**What is needed:**
Go through the following data and transcribe exactly the stretch of lines from the one holding "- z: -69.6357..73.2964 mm" to the one holding "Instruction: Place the", both included.

=======

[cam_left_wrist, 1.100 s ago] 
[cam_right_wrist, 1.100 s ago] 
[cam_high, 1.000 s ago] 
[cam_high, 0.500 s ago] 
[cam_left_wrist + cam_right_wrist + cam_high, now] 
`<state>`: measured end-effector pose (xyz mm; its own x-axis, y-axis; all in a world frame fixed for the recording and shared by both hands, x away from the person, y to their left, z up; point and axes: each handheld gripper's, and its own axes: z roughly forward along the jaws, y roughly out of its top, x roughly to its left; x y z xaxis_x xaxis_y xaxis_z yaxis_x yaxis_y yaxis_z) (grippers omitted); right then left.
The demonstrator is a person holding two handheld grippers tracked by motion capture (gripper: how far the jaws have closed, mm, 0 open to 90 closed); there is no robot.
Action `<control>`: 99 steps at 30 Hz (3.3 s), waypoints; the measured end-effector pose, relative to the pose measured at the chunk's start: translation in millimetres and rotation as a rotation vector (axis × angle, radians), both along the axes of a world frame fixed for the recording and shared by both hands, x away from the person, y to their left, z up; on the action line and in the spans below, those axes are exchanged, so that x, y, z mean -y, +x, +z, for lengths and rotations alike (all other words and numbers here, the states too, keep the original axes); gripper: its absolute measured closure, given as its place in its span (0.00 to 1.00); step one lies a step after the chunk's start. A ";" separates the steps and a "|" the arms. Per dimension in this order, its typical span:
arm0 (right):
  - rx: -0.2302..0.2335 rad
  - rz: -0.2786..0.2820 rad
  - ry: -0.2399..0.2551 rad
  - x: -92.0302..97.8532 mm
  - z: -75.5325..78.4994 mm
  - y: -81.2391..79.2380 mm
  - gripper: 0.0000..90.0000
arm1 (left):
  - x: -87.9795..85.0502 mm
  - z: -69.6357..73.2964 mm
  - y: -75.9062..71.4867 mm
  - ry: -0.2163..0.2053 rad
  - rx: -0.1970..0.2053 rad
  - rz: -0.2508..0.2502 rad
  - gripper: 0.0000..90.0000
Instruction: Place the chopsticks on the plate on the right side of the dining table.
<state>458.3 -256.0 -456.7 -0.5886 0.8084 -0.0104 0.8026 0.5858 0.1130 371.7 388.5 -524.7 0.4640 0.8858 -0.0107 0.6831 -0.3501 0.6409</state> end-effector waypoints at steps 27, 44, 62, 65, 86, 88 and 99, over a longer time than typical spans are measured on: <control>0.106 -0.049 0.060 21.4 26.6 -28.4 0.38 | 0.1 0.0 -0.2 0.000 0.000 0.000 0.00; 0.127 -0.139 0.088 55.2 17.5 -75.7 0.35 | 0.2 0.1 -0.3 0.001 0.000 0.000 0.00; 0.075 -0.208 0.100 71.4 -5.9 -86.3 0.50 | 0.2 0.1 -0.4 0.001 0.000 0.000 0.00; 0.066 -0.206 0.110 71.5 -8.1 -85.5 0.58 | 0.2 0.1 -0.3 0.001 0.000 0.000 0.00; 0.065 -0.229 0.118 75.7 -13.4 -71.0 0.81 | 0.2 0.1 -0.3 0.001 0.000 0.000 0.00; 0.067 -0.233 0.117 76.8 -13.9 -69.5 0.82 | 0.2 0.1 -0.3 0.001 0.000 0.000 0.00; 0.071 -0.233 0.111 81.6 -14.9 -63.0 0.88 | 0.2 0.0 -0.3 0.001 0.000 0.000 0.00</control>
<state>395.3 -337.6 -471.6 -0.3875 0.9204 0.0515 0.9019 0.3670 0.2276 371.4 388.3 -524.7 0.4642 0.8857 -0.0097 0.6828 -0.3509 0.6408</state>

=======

**Task solution:**
  - z: -69.6357..73.2964 mm
  - y: -75.9062..71.4867 mm
  - ry: -0.2163..0.2053 rad
  - rx: -0.1970..0.2053 rad
  - rz: -0.2508..0.2502 rad
  - gripper: 0.0000..90.0000
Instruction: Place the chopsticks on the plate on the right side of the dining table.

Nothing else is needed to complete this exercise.